CUDA Extension

Index

CUDAExt._kernel_fma
CUDAExt._peakflops_gpu_fmas
CUDAExt._peakflops_gpu_wmmas
CUDAExt.alloc_mem
CUDAExt.clear_all_gpus_memory
CUDAExt.clear_gpu_memory
CUDAExt.get_gpu_utilization
CUDAExt.get_gpu_utilizations
CUDAExt.get_power_usage
CUDAExt.get_power_usages
CUDAExt.get_temperature
CUDAExt.get_temperatures
CUDAExt.gpuid
CUDAExt.hastensorcores
CUDAExt.peakflops_gpu_matmul
CUDAExt.peakflops_gpu_matmul_graphs
CUDAExt.peakflops_gpu_matmul_scaling
CUDAExt.toggle_tensorcoremath
GPUInspector.gpuinfo
GPUInspector.memory_bandwidth_saxpy
GPUInspector.monitoring_stop
CUDAExt.StressTestBatched
CUDAExt.StressTestEnforced
CUDAExt.StressTestFixedIter
CUDAExt.StressTestStoreResults

References

CUDAExt.get_gpu_utilization — Function

get_gpu_utilization(device=CUDA.device())

Get the current utilization of the given CUDA device in percent.

source

CUDAExt.get_gpu_utilizations — Function

get_gpu_utilizations(devices=CUDA.devices())

Get the current utilization of the given CUDA devices in percent.

source

CUDAExt.get_power_usage — Method

get_power_usage(device=CUDA.device())

Get current power usage of the given CUDA device in Watts.

source

CUDAExt.get_power_usages — Function

get_power_usages(devices=CUDA.devices())

Get current power usage of the given CUDA devices in Watts.

source

CUDAExt.get_temperature — Function

get_temperature(device=CUDA.device())

Get current temperature of the given CUDA device in degrees Celsius.

source

CUDAExt.get_temperatures — Function

get_temperatures(devices=CUDA.devices())

Get current temperature of the given CUDA devices in degrees Celsius.

source

CUDAExt.gpuid — Function

Get GPU index of the given device.

Note: GPU indices start with zero.

source

CUDAExt._kernel_fma — Method

Dummy kernel doing _kernel_fma_nfmas() many FMAs (default: 100_000).

source

CUDAExt._peakflops_gpu_fmas — Method

_peakflops_gpu_fmas(; size::Integer=5_000_000, dtype=Float32, nbench=5, nkernel=5, device=CUDA.device(), verbose=true)

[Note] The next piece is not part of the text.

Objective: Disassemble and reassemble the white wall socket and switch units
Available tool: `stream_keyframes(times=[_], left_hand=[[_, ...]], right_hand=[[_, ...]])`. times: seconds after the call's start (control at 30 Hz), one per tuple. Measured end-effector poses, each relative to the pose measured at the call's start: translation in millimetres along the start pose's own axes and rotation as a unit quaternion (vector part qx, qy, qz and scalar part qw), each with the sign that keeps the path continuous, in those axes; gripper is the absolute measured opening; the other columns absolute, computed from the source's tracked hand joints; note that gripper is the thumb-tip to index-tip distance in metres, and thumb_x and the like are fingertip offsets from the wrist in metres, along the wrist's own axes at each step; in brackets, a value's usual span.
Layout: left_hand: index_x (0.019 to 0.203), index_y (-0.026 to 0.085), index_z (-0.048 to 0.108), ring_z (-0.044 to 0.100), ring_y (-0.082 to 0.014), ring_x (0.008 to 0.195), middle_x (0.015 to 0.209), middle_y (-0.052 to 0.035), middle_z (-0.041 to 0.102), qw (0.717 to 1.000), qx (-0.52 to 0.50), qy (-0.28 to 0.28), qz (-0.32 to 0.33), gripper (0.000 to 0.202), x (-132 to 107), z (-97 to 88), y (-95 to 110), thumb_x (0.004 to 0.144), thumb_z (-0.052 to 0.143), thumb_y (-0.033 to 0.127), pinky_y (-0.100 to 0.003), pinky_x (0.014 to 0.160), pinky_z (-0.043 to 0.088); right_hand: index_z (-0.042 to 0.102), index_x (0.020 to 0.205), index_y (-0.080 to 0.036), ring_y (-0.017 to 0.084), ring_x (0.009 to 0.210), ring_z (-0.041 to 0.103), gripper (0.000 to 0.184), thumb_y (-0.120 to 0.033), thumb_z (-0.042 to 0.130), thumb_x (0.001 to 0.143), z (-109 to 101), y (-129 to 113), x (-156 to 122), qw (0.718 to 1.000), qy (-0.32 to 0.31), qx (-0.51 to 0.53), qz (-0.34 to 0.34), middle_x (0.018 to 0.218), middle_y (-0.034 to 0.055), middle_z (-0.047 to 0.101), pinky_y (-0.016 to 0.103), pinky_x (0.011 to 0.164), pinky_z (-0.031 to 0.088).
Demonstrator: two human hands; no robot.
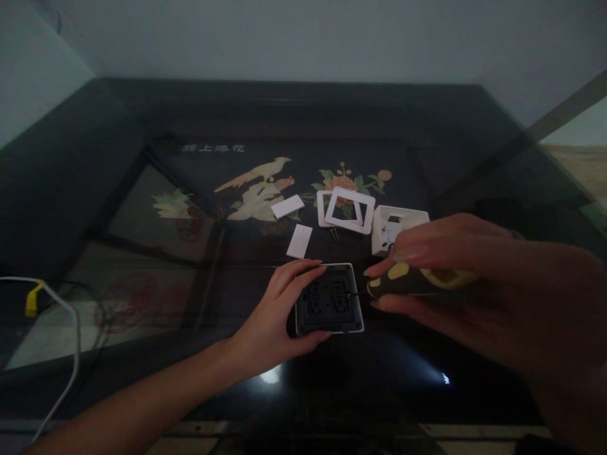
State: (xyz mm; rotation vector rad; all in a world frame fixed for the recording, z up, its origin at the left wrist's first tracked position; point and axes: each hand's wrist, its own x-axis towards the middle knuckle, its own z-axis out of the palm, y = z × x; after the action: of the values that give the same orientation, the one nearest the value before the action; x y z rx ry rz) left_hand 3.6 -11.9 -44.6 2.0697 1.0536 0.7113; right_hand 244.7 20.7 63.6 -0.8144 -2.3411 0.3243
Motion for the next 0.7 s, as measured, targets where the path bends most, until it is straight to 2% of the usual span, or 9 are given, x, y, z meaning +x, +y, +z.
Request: stream_keyframes(times=[0.07,0.17,0.33,0.5,0.7], left_hand=[[0.142,0.032,0.031,0.039,-0.0330,0.132,0.143,-0.0105,0.038,1.000,0.002,-0.002,0.002,0.076,0.1,0.1,0.1,0.077,0.072,0.029,-0.056,0.111,0.037],[0.142,0.032,0.030,0.037,-0.0331,0.133,0.143,-0.0101,0.037,1.000,0.004,-0.004,0.002,0.077,0.1,0.3,0.0,0.077,0.072,0.028,-0.056,0.112,0.036],[0.142,0.031,0.031,0.039,-0.0322,0.132,0.144,-0.0095,0.038,1.000,0.003,-0.002,0.003,0.077,-0.7,0.4,-1.0,0.077,0.072,0.028,-0.054,0.111,0.037],[0.142,0.030,0.032,0.038,-0.0322,0.133,0.145,-0.0097,0.038,1.000,0.001,-0.002,0.002,0.076,-0.4,0.2,-1.6,0.077,0.072,0.029,-0.053,0.112,0.036],[0.141,0.028,0.033,0.038,-0.0301,0.133,0.144,-0.0100,0.038,1.000,0.004,-0.004,0.005,0.075,-0.5,0.2,-1.5,0.077,0.072,0.029,-0.050,0.113,0.036]], right_hand=[[0.057,0.119,-0.026,0.020,0.104,0.069,0.034,-0.023,0.067,0.086,-3.1,-1.5,0.1,1.000,-0.029,0.008,0.005,0.115,0.0020,0.072,0.030,0.088,0.060],[0.055,0.123,-0.024,0.017,0.105,0.069,0.036,-0.017,0.061,0.088,-7.1,-4.6,1.2,0.998,-0.060,0.003,0.014,0.116,0.0016,0.071,0.026,0.094,0.057],[0.058,0.114,-0.026,0.017,0.100,0.071,0.027,-0.018,0.058,0.088,-8.6,-7.4,1.9,0.998,-0.056,0.002,0.038,0.108,-0.0006,0.074,0.023,0.085,0.060],[0.059,0.111,-0.028,0.018,0.095,0.072,0.027,-0.016,0.057,0.087,-7.4,-7.0,1.5,0.998,-0.046,0.009,0.043,0.108,0.0000,0.073,0.023,0.077,0.062],[0.061,0.105,-0.026,0.017,0.084,0.074,0.019,-0.018,0.059,0.087,-7.5,-10.8,1.6,0.998,-0.041,-0.004,0.057,0.099,0.0005,0.075,0.025,0.073,0.061]])
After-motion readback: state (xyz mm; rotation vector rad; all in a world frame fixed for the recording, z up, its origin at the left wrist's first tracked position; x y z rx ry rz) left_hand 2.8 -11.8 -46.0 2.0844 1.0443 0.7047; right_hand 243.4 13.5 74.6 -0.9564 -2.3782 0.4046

Tries to estimate the peak performance of a GPU in TFLOP/s by measuring the time it takes to perform _kernel_fma_nfmas() * size many FMAs on CUDA cores.

Keyword arguments:

device (default: CUDA.device()): CUDA device to be used.
dtype (default: Float32): element type of the matrices.
size (default: 5_000_000): length of vectors.
nkernel (default: 5): number of kernel calls that make up one benchmarking sample.
nbench (default: 5): number of measurements to be performed the best of which is used for the TFLOP/s computation.
verbose (default: true): toggle printing.
io (default: stdout): set the stream where the results should be printed.

source

CUDAExt._peakflops_gpu_wmmas — Method

_peakflops_gpu_wmmas()

Tries to estimate the peak performance of a GPU in TFLOP/s by measuring the time it takes to perform _kernel_wmma_nwmmas() many WMMAs on Tensor Cores.

Keyword arguments:

device (default: CUDA.device()): CUDA device to be used.
dtype (default: Float16): element type of the matrices. We currently only support Float16 (Int8, :TensorFloat32, :BFloat16, and Float64 might or might not work).
nkernel (default: 10): number of kernel calls that make up one benchmarking sample.
nbench (default: 5): number of measurements to be performed the best of which is used for the TFLOP/s computation.
threads (default: max. threads per block): how many threads to use per block (part of the kernel launch configuration).
blocks (default: 2048): how many blocks to use (part of the kernel launch configuration).
verbose (default: true): toggle printing.
io (default: stdout): set the stream where the results should be printed.

source

CUDAExt.peakflops_gpu_matmul — Method

peakflops_gpu_matmul(; device, dtype=Float32, size=2^14, nmatmuls=5, nbench=5, verbose=true)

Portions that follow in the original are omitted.